LD: What are your thoughts on the new Wall St. reform and consumer protection package?

MY: My main thought is that the prevailing law will likely be the law of unintended consequences. We should probably assume that few things are going to work exactly as planned; the real question is that, when all is said and done looking back five years from now, will the benefits have exceeded the costs? It’s too early to tell.

Keep in mind that, to the man with a hammer, everything looks like a nail. It is the normal inclination of a lawyer and lawmakers to think in terms of legal solutions. That’s what they do, that’s what their mindset is. It’s going to be interesting to see how these new laws play out.

LD: How about securities litigation – are you seeing any trends there?

MY: We’re seeing a couple of trends. One is that securities class actions based on fraudulent financial reporting and restatements are down – probably because, as a business matter, fraudulent reporting and restatements are down. And so we’ve had less litigation based on that. That’s good news. The bad news is that it’s being replaced by a different type of securities litigation arising out of the subprime crisis. That is in the process of working its way through the courts.

It makes one wonder what’s coming down the road next. As we come out of the recession, and as companies step back onto growth curves and analysts’ expectations start to matter again, one cannot help but wonder if we will return to the past with another bout of the kinds of pressures thay can lead to fraudulent financial reporting.

LD: How did you get into this area of law?

MY: My firm, Willkie Farr & Gallagher, has historically represented defendants in accounting matters in general, and financial reporting professionals in particular. As a young associate, I came to realize the usefulness of getting behind the numbers and understanding the underlying accounting issues. From there I developed an expertise, and more and more business followed. As part of that I was asked to play increasing roles in the formulation of financial reporting standards, corporate governance, audit committee investigations, and ultimately financial reporting legislation.

LD: Given that you’re busy with your practice, what made you want to get into book writing?
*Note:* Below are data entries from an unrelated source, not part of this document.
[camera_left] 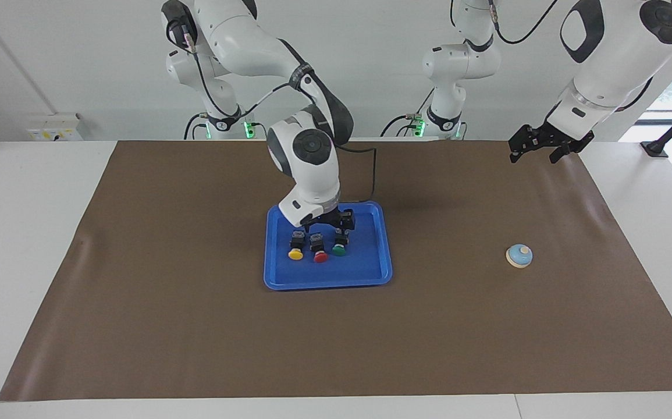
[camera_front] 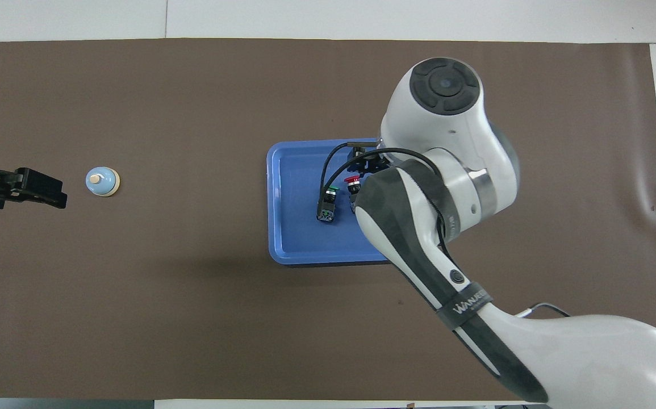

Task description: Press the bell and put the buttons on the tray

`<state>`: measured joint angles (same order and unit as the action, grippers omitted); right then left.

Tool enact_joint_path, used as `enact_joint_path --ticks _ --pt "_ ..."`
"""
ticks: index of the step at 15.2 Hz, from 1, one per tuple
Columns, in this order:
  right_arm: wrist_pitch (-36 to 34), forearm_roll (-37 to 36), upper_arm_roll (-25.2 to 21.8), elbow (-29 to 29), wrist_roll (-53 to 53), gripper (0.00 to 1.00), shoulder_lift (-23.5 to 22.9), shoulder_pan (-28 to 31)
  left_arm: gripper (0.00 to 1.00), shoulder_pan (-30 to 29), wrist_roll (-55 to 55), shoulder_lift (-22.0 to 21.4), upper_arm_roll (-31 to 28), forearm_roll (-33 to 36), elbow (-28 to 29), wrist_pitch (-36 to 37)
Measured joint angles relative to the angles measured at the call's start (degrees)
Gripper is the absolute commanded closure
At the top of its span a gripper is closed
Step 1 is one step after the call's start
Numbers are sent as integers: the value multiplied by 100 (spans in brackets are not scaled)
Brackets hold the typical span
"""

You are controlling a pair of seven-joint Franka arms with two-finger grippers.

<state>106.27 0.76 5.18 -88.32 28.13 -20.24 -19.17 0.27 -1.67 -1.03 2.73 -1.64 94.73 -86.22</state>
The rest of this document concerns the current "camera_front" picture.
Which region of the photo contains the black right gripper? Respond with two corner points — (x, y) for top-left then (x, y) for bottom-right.
(348, 143), (391, 177)

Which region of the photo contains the red push button switch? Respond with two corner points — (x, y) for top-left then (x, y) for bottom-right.
(344, 175), (365, 214)

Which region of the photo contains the green push button switch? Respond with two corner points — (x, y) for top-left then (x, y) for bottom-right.
(316, 185), (341, 223)

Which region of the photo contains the light blue desk bell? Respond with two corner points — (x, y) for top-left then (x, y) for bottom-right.
(85, 166), (121, 198)

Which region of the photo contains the blue plastic tray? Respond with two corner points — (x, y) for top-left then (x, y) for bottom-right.
(266, 138), (398, 266)

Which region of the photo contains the brown table mat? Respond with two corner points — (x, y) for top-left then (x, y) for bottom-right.
(0, 38), (656, 401)

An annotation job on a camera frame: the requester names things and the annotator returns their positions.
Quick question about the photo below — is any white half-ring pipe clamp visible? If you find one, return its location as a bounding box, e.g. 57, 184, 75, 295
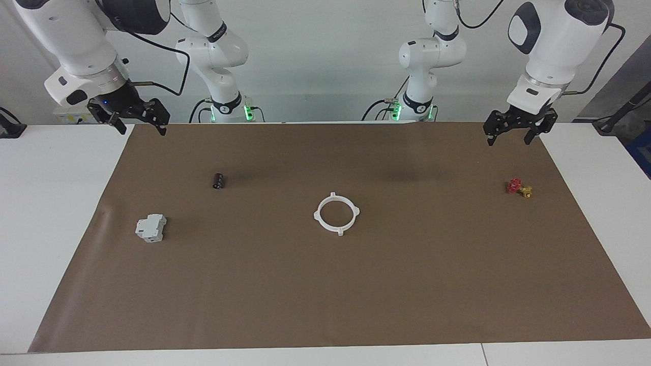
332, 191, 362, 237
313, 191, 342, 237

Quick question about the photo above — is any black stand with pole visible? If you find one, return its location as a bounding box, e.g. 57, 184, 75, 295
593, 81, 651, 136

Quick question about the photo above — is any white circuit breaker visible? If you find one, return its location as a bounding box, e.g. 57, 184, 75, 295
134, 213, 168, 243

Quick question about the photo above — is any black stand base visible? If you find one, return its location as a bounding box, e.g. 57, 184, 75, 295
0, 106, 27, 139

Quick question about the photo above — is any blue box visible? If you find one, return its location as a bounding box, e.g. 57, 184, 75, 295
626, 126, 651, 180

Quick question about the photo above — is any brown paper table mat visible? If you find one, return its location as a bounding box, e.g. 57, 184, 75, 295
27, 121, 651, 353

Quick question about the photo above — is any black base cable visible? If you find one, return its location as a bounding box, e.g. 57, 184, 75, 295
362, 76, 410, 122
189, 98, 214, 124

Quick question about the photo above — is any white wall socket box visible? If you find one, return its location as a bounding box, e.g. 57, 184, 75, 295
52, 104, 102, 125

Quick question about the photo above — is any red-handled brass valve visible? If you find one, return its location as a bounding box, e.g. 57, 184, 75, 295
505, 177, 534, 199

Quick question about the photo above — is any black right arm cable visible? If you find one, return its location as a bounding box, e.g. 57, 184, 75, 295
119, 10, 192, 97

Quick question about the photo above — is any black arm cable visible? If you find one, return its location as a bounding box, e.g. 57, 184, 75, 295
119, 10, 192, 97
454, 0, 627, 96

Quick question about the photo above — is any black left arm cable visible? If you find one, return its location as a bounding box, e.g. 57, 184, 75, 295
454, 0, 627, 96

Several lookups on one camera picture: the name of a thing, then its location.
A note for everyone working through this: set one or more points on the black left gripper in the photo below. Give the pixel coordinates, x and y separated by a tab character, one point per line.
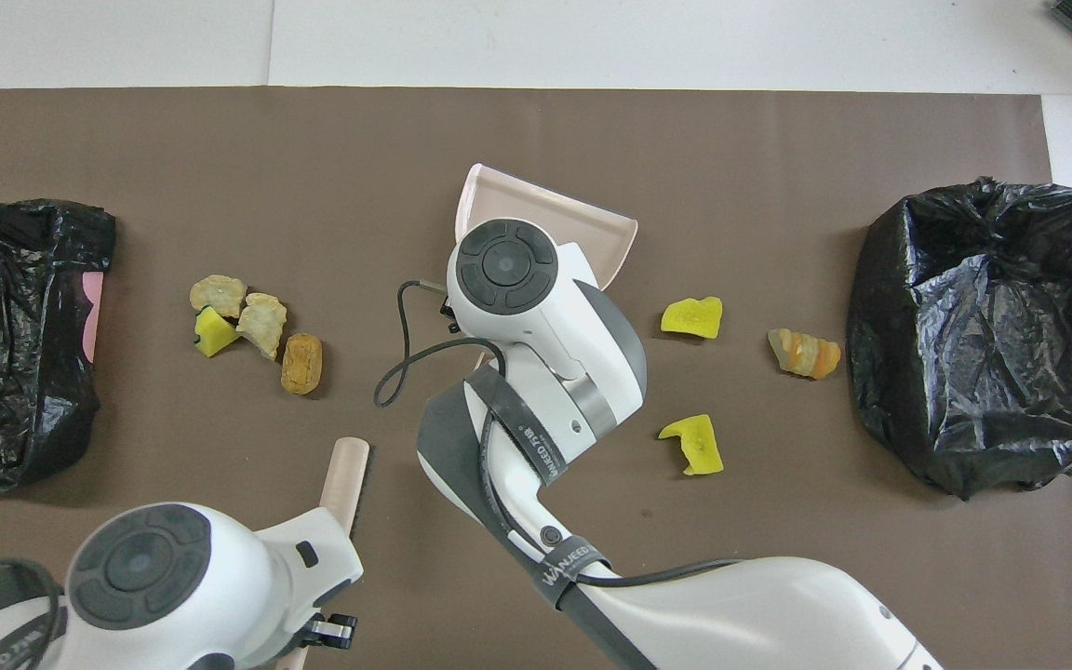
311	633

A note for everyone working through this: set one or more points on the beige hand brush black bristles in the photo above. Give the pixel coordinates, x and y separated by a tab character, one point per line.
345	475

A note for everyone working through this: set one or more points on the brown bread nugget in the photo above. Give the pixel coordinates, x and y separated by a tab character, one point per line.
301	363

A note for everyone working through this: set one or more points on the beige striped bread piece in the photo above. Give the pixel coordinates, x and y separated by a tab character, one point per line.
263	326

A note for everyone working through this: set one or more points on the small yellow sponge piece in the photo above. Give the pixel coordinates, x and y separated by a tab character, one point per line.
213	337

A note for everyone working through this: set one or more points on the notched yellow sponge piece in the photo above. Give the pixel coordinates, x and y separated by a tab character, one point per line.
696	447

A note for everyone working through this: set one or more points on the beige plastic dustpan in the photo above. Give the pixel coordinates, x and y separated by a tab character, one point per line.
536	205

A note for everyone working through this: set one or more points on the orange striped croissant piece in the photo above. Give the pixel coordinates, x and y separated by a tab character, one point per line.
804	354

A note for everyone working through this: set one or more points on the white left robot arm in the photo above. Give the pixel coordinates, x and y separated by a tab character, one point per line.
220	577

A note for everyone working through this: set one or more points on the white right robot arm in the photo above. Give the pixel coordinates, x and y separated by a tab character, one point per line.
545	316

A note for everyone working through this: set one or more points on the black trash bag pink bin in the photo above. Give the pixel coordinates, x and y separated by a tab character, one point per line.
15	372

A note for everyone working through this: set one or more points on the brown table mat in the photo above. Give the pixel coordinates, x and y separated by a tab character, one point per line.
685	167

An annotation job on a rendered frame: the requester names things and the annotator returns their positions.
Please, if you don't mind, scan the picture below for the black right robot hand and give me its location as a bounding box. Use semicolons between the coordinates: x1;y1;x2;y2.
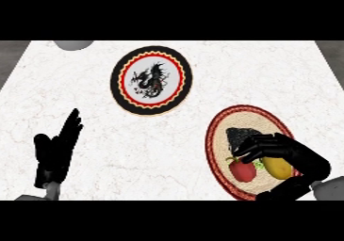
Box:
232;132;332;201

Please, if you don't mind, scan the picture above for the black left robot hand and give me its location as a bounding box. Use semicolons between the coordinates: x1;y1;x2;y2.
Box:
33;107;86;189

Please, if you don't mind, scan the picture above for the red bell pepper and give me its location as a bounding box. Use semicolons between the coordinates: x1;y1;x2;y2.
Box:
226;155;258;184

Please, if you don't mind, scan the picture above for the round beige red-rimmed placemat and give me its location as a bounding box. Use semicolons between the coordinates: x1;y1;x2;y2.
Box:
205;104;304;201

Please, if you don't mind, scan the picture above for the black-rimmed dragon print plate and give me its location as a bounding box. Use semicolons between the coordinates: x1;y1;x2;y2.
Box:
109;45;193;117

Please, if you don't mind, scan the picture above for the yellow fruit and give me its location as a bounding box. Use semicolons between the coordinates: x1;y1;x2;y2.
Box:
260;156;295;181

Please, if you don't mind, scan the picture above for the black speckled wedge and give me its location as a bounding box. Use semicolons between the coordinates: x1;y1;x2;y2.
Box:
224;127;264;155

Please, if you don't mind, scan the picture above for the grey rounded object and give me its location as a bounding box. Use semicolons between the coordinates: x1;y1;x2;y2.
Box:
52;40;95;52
MY: It started when I was approached by the publishing company Harcourt. An editor there heard me give a speech and came up to me and said that they’d like me to write a book. I immediately dismissed it out of hand, thinking I was too busy. But I thought some more about it and came to a realization that I had seen and learned a lot about financial reporting problems, and that there was not a real good textbook on the subject. So I decided to give it a try. A number of partners at the firm contributed various chapters and we pulled it together. As it turned out, the timing was right as this was a couple of years before Enron.

LD: What do like about practicing in this area of law?

MY: One of the most intellectually intriguing things about accounting problems is that they often have very little to do with accounting. Rather, they can be a consequence of business pressures and the impact of business pressures on the psychology of human organizations. One course I did not take in college was psychology, and I know now that was a big mistake.

LD: What are some of the psychological insights you’ve picked up over the years?

MY: One of the interesting things about accounting problems in general, and financial fraud in particular, is that these problems tend to develop in the same ways over and over again, regardless of the business or the industry or the individuals involved. Fraudulent behavior rarely starts with dishonesty. Instead, financial misreporting tends to start with pressure for performance that creates an almost irresistible temptation by honest individuals to rationalize to the point where they find themselves doing dishonest things. That is the pattern I have seen over and over again for 30 years.